By that time Rioli had retired but Hanrahan continued learning alongside Breust and Puopolo, who backed him to the hilt.

“They were awesome. ‘Poppy’ and Luke put so much time and effort into me,” Hanrahan said.

Hanrahan celebrates a goal against Richmond at the MCG.Credit:Getty Images

“At first, I was a bit in awe of them and did not want to step on their toes, but by the end of it I was like ‘nah, I want to get my own spot in that team’.”

Clarkson supported him, too, but left Hanrahan in no doubt that he needed to strengthen his defensive skills to cement a spot in the team.

“[He] was the one telling me if you want to play that small forward role, your pressure and defensive work has to lift,” Hanrahan said.

He also added another string to his bow, with Mitchell playing him in the midfield at Box Hill after Hanrahan approached him seeking an opportunity further up the ground, where he could use his speed and agility.

“Sam was great. He gave me a licence to play midfield in VFL and said ‘go do Ollie things’. It could be a blessing in disguise, as other clubs know I can play midfield,” Hanrahan said.

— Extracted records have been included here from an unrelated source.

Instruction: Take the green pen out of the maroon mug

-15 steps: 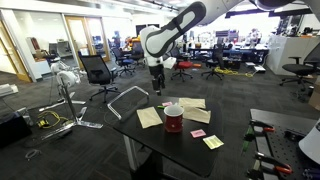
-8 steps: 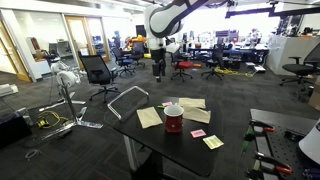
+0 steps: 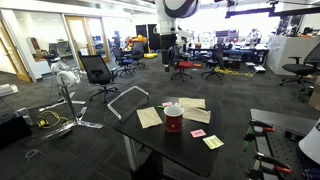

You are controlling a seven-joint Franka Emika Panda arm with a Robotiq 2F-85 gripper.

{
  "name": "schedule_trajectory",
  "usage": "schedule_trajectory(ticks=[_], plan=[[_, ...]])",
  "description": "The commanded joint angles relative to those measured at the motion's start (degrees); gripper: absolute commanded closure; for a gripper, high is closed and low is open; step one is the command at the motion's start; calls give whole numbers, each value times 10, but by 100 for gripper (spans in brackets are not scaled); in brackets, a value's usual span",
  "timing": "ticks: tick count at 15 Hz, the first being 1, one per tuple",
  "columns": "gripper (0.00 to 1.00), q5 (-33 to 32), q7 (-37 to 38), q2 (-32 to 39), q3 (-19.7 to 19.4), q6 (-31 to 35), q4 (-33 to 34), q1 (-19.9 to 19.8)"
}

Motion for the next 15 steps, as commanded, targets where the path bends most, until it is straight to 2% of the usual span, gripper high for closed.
schedule_trajectory(ticks=[1, 8, 9, 15], plan=[[0, 17, 6, -96, -2, 39, -105, 1], [0, 35, -1, -175, -13, 50, -195, 4], [0, 22, 0, -143, -13, 29, -155, 6], [0, 22, 0, -160, -14, 33, -178, 7]])
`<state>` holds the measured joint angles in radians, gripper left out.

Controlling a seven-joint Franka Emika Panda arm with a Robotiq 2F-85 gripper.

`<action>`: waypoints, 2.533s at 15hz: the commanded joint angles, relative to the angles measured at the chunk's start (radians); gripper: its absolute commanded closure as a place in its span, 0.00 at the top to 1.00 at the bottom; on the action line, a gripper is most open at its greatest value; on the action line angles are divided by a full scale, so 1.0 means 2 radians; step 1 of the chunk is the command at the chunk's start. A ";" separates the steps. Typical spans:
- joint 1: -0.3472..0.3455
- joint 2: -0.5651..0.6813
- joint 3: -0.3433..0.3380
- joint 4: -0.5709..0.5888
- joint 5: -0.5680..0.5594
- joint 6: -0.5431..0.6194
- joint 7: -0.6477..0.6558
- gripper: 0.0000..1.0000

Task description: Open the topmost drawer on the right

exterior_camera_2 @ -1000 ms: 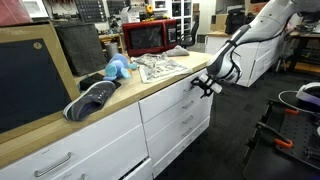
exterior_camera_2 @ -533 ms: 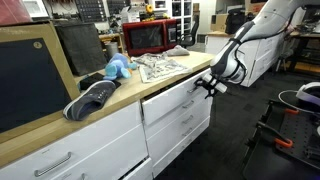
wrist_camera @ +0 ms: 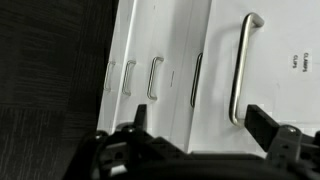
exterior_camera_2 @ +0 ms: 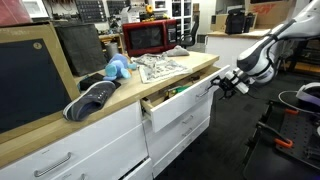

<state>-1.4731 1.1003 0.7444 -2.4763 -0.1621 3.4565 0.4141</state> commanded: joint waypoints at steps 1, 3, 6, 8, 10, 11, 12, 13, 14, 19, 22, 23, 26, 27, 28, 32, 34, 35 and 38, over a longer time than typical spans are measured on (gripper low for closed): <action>-0.135 0.019 0.035 -0.081 -0.055 0.000 -0.011 1.00; -0.201 0.024 0.057 -0.130 -0.047 0.000 -0.034 1.00; -0.265 0.023 0.091 -0.184 -0.035 0.000 -0.036 1.00; -0.239 0.034 0.092 -0.158 -0.055 0.000 0.005 1.00; -0.221 0.012 0.109 -0.157 -0.040 0.000 0.028 1.00; -0.210 -0.001 0.121 -0.153 -0.029 0.000 0.042 1.00; -0.200 -0.010 0.133 -0.150 -0.018 0.000 0.055 1.00; -0.193 -0.023 0.150 -0.149 -0.002 0.000 0.071 1.00; -0.199 -0.031 0.176 -0.156 0.041 -0.003 0.058 1.00; -0.133 -0.108 0.243 -0.126 0.174 -0.001 0.090 1.00; -0.049 -0.173 0.227 -0.104 0.248 -0.002 0.109 1.00; -0.015 -0.187 0.210 -0.098 0.267 -0.003 0.114 1.00; 0.088 -0.243 0.152 -0.075 0.317 -0.021 0.138 1.00; 0.123 -0.250 0.128 -0.065 0.326 -0.022 0.147 1.00; 0.157 -0.264 0.103 -0.057 0.334 -0.030 0.157 1.00; 0.303 -0.287 -0.025 -0.024 0.348 -0.064 0.193 1.00; 0.366 -0.275 -0.088 -0.004 0.342 -0.071 0.206 1.00; 0.387 -0.272 -0.110 0.005 0.337 -0.068 0.211 1.00; 0.452 -0.265 -0.173 0.024 0.345 -0.087 0.205 1.00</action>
<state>-0.6595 0.5631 0.4921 -2.4681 0.5004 3.3410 0.8237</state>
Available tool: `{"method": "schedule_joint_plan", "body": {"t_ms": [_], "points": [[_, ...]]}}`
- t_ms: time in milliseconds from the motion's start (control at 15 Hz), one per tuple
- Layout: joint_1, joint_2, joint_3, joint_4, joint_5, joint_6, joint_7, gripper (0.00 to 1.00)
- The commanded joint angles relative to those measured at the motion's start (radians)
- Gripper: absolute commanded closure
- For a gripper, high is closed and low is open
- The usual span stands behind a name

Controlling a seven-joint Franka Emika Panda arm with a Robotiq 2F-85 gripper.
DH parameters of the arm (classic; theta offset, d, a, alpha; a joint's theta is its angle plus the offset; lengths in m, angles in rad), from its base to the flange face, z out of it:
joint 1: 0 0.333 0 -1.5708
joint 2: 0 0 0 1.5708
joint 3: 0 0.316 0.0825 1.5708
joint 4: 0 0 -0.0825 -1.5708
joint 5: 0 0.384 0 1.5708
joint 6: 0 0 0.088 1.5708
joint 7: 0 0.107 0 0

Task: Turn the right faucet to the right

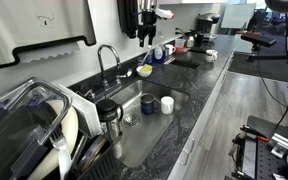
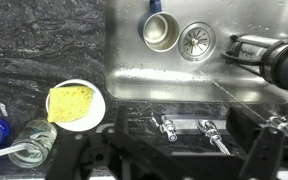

As he remains in football purgatory, he is running three times a week in Brighton and doing weights afterwards. He also boxes daily with a personal trainer at Duncan Mackinnon Reserve in Melbourne’s south-east, preparing as though pre-season at an AFL club is just around the corner.

An accomplished cricketer as a schoolboy, Hanrahan’s only focus is football nowadays. He even laughs at any suggestion he might find himself in whites, having not picked up a cricket bat for six years.

He left behind a memory at Hawthorn with his equalising goal for the Box Hill Hawks in the final seconds of the 2018 elimination final against Port Melbourne, which propelled the club to a premiership. He laughs at how everything just fell into place in that final sequence of play.

Now, he faces a similar prospect of hoping that everything aligns to land him an AFL list spot, which is harder to find than a parking spot at a shopping centre on Christmas Eve.

“I’m still working really hard,” Hanrahan said.